**** DATA TO EXAMINE ****

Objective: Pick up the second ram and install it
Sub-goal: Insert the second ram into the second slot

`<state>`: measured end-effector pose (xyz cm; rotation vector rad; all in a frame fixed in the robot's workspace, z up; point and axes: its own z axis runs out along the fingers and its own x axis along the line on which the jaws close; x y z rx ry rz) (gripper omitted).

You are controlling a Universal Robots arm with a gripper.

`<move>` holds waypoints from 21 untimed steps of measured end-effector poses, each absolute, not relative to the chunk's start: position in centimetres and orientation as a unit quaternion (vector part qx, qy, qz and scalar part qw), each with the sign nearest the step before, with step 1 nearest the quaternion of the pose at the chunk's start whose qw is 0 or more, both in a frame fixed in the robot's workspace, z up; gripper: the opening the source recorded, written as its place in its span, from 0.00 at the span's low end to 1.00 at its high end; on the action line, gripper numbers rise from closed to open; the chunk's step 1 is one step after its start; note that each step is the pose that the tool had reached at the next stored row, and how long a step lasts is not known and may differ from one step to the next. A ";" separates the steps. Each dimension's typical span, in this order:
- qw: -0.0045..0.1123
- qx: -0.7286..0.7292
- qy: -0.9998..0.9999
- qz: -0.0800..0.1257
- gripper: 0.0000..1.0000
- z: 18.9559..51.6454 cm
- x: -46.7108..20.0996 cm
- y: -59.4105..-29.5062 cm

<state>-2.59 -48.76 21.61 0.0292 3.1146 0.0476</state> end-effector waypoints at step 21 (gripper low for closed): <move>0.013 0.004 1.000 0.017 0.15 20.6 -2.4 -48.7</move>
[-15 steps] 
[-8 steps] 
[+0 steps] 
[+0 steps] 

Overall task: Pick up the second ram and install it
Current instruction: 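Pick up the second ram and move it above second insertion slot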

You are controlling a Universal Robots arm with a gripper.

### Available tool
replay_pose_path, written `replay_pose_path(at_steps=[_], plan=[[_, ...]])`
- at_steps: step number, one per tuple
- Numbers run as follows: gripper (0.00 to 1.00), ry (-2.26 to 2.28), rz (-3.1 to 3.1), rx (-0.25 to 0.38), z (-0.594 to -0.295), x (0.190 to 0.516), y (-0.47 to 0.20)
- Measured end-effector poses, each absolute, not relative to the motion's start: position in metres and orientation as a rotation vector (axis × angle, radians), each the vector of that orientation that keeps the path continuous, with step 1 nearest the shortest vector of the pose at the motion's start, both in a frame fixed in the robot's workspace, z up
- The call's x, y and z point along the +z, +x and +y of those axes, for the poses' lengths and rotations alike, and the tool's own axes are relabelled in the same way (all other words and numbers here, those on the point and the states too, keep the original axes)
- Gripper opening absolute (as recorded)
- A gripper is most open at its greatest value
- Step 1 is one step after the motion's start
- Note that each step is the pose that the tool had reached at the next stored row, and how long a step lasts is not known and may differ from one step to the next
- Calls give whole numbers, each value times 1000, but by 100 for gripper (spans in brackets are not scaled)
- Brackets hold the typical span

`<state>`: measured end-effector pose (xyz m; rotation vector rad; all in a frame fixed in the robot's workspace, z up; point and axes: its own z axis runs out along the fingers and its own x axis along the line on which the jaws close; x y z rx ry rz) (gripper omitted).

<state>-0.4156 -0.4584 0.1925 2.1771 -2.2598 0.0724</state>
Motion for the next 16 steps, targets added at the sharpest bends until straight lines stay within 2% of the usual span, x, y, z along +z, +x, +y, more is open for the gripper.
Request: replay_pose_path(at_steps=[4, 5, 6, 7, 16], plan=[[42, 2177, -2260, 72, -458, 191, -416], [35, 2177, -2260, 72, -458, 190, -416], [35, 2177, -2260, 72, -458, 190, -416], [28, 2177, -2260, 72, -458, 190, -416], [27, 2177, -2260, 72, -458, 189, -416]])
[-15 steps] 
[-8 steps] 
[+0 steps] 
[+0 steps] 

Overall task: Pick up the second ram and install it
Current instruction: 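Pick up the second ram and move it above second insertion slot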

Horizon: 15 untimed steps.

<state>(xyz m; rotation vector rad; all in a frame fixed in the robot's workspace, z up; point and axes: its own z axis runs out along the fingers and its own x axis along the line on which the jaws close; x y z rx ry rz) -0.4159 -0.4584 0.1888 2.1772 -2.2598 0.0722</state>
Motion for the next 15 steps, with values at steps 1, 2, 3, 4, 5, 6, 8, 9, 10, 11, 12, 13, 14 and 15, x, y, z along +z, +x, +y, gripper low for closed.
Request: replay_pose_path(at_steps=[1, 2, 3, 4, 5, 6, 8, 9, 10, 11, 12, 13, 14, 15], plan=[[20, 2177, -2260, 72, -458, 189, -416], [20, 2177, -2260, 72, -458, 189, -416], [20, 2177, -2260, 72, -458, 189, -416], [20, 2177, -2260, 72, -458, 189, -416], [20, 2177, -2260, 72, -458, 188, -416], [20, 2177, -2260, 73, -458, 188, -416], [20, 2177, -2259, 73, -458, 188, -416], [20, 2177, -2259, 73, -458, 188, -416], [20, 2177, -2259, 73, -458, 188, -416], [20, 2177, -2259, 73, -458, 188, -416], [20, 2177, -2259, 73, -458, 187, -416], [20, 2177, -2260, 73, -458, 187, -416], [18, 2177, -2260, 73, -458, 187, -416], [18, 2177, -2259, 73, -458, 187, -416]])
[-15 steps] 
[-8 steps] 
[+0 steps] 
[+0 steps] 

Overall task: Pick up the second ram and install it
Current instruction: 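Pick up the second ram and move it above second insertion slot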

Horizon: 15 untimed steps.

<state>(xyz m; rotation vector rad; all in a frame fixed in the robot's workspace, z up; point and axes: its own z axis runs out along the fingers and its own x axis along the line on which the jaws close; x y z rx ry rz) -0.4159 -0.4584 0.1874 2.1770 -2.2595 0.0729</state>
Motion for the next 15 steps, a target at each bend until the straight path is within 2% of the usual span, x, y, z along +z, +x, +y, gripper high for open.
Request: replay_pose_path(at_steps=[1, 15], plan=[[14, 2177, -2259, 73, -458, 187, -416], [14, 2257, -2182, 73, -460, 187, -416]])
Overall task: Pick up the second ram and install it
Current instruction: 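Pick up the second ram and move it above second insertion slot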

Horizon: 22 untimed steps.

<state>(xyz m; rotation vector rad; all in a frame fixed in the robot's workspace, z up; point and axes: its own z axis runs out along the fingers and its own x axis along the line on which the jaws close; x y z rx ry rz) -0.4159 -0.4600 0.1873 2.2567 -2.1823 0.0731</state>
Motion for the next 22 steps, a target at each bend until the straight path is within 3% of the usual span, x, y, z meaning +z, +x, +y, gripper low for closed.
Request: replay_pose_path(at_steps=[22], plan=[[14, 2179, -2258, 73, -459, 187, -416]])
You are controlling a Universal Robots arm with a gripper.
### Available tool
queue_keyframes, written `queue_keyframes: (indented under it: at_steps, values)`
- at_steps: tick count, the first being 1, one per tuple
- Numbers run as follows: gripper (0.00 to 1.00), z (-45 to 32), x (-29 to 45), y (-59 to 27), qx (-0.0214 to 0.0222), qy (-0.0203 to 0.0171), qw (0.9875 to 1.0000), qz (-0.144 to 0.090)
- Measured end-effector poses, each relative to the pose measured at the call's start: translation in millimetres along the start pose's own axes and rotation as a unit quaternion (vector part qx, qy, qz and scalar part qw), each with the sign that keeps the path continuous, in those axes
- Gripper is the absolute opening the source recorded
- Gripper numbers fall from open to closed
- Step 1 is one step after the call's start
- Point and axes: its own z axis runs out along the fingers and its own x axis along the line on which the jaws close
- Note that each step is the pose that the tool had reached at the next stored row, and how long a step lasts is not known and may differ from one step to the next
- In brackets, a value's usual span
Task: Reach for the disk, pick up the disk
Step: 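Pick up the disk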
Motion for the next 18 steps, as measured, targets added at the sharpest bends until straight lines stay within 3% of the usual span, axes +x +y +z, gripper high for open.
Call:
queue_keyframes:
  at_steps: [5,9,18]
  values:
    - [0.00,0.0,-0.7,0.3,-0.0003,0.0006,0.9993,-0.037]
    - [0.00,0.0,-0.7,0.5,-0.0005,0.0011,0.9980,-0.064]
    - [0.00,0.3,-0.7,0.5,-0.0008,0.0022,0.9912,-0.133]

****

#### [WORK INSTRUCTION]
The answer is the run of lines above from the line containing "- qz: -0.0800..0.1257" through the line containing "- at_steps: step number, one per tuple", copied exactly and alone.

#### [SOLVED PROBLEM]
- qz: -0.0800..0.1257
- gripper: 0.0000..1.0000
- z: 18.9559..51.6454 cm
- x: -46.7108..20.0996 cm
- y: -59.4105..-29.5062 cm

<state>-2.59 -48.76 21.61 0.0292 3.1146 0.0476</state> end-effector waypoints at step 21 (gripper low for closed): <move>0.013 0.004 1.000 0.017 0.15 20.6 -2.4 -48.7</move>
[-15 steps] 
[-8 steps] 
[+0 steps] 
[+0 steps] 

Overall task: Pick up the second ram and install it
Current instruction: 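Pick up the second ram and move it above second insertion slot
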
You are controlling a Universal Robots arm with a gripper.

### Available tool
replay_pose_path, written `replay_pose_path(at_steps=[_], plan=[[_, ...]])`
- at_steps: step number, one per tuple

Nothing more is needed to complete the output.